- Founded: 1919
- Dissolved: 1929
- Headquarters: Zagreb
- Ideology: Political CatholicismYugoslavism

= Croatian Popular Party (1919) =

Croatian Popular Party (Hrvatska pučka stranka, /sh/) was a minor political party that acted as a political branch of the Croatian Catholic Movement and it existed between 1919 and 1929 in the Kingdom of Serbs, Croats and Slovenes. Until Stjepan Radić's assassination in National Assembly in Belgrade in 1928, the Croatian Catholic Movement was pro-Yugoslav, and after the assassination pro-Croatian within Yugoslavia. However, after the failure of the Yugoslav government to implement the concordate with the Holy See, the Croatian Catholic Movement became strictly pro-Croatian.

The HPS was established by the main organ of the Croatian Catholic Movement, the Croatian Catholic Seniorate (HKS). The HPS was active in all parts of Yugoslavia where Croatian Catholics were present, excluding Vojvodina, where a political party with an identical programme, the Bunjevac-Šokac Party (BŠS) was active. The programme of the HPS was based on Christian principles. For this reason, its political opponents, including the Croatian Republican Peasant Party (HRSS), viewed it as clericalist, though the party saw itself as populist.

At the 1920 elections for the Constitutional Assembly, the party achieved relative success, winning 46,599 votes and nine seats. Together with the Slovene People's Party (SLS) and the BŠS, the HPS formed the Yugoslav bloc in the Constitutional Assembly. The mandate of the Constitutional Assembly ended with the enactment of the new constitution on 21 June 1921, however, by the decree of Alexander I of Yugoslavia, it was transformed to a legislative parliament.

The ruling coalition of Nikola Pašić, made of the Radicals (NRS) and the Democrats, was in crisis. Pašić gave a resignation of the coalition government and on 16 December 1921 formed a new government made entirely of the Radicals. The King dismissed the National Assembly and announced the elections for 13 March 1923.

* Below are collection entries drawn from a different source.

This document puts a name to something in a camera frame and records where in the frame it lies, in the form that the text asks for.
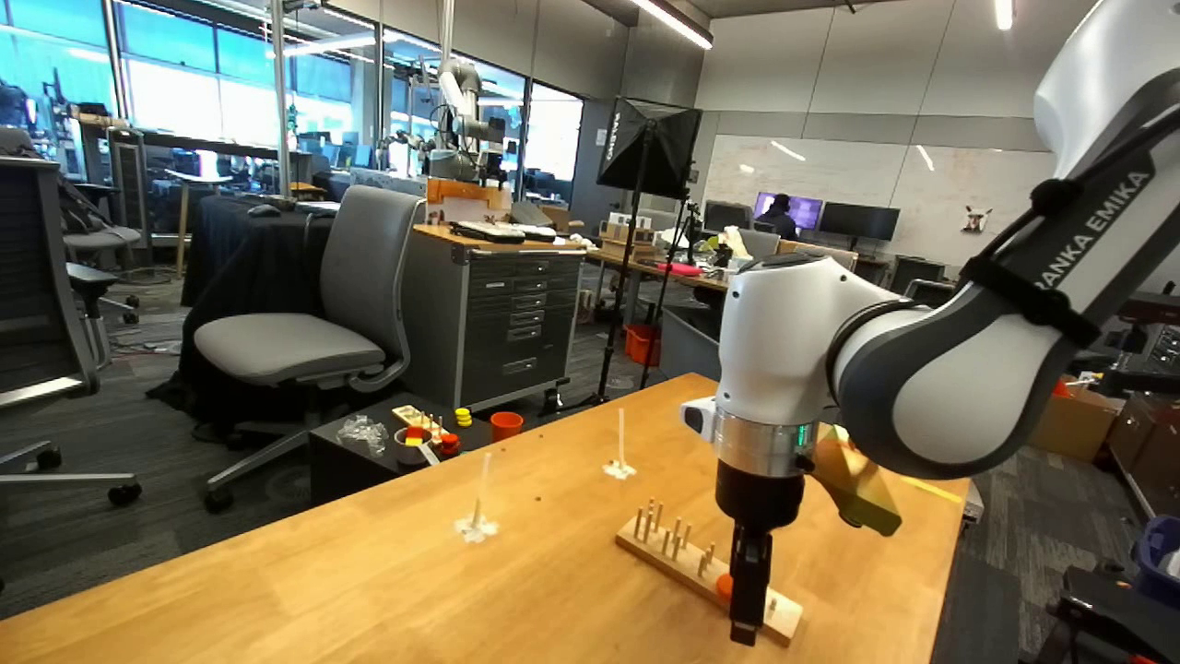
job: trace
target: cardboard box
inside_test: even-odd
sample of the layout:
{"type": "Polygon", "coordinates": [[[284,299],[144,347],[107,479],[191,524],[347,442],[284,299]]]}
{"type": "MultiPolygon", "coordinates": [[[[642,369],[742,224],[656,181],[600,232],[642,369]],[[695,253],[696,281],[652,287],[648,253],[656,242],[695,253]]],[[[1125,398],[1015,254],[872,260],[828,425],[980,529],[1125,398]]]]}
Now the cardboard box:
{"type": "Polygon", "coordinates": [[[1086,389],[1049,398],[1029,442],[1070,463],[1096,463],[1123,403],[1086,389]]]}

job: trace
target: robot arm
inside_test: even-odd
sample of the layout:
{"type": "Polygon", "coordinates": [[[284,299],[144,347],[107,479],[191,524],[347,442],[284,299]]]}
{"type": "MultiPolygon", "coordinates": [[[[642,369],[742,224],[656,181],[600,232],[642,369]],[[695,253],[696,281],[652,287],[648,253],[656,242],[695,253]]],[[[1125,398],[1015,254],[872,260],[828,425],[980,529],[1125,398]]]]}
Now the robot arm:
{"type": "Polygon", "coordinates": [[[1053,384],[1180,242],[1180,17],[1108,0],[1035,92],[1058,179],[1032,194],[937,312],[836,261],[764,266],[726,291],[709,405],[715,501],[734,518],[729,640],[764,624],[771,531],[797,518],[815,422],[908,476],[969,476],[1011,458],[1053,384]]]}

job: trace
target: workbench
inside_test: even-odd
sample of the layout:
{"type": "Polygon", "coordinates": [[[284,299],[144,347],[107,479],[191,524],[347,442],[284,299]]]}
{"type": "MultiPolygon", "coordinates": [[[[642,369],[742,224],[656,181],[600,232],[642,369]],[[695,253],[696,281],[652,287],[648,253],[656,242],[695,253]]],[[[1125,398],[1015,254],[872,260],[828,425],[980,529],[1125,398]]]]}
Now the workbench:
{"type": "Polygon", "coordinates": [[[144,567],[0,624],[0,661],[931,661],[968,483],[890,476],[892,538],[857,531],[808,479],[774,537],[771,579],[804,604],[788,645],[729,645],[726,615],[613,537],[640,505],[691,521],[726,553],[712,501],[715,453],[679,425],[679,376],[610,405],[522,431],[320,511],[144,567]],[[610,479],[629,409],[634,479],[610,479]],[[473,513],[491,464],[486,518],[473,513]]]}

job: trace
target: orange object
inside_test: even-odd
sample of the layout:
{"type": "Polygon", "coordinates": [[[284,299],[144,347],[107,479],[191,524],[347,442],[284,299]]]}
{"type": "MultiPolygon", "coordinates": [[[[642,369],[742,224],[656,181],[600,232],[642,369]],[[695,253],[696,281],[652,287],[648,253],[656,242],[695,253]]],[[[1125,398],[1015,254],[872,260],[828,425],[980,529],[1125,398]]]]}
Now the orange object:
{"type": "Polygon", "coordinates": [[[734,602],[734,575],[721,575],[721,579],[712,583],[712,593],[715,593],[723,604],[729,604],[729,602],[734,602]]]}
{"type": "Polygon", "coordinates": [[[629,326],[629,357],[634,367],[659,367],[659,334],[652,326],[629,326]]]}
{"type": "Polygon", "coordinates": [[[433,431],[429,430],[401,430],[401,448],[422,448],[422,442],[429,442],[433,438],[433,431]]]}
{"type": "Polygon", "coordinates": [[[1074,397],[1070,381],[1058,381],[1053,397],[1070,398],[1074,397]]]}
{"type": "Polygon", "coordinates": [[[523,415],[517,409],[491,415],[491,438],[508,438],[517,431],[523,431],[523,415]]]}
{"type": "Polygon", "coordinates": [[[439,451],[442,451],[442,458],[454,458],[461,451],[458,437],[454,431],[442,437],[439,451]]]}
{"type": "Polygon", "coordinates": [[[702,277],[705,271],[702,271],[702,266],[691,266],[691,261],[670,261],[668,272],[674,272],[674,277],[702,277]]]}

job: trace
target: computer monitor
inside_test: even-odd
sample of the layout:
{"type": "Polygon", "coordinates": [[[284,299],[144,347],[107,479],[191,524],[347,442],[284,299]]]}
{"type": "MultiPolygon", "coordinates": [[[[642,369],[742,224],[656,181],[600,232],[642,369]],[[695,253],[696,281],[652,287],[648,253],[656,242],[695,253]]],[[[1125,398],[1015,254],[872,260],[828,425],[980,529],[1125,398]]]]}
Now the computer monitor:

The parties of the Yugoslav bloc, awaiting the new election, issued a joint declaration on 22 December 1922, attacking the Croatian bloc led by the HRSS of Stjepan Radić and his "tactic of parliamentary abstinence" considering it to be counter-productive. The HPS decided to enter the election campaign under the slogan "Parliamentary struggle", contrasting the HRSS and insisting to continue the political struggle within the National Assembly. The main goal was to win the Croatian votes and reduce Radić's success among the Croatian voters.

The HPS was open to and supported the joint Croatian election list, viewing that in cooperation with other Croatian political parties, they can enact an electoral law that would suit the Croatian voters. However, they claimed that after the election, each party can act independently. In the terms of the parliamentary activity, the HPS viewed that it should be part of the Yugoslav bloc, and only from there to form wider political coalitions. On 3 January 1923, the main Croatian political parties, the HRSS, the HPS and the HZ, agreed to compete jointly in the election. The elections for the HPS ended in catastrophe, with the HPS winning only 18,402 votes and no seats. The HRSS won 473,733 votes and 70 seats.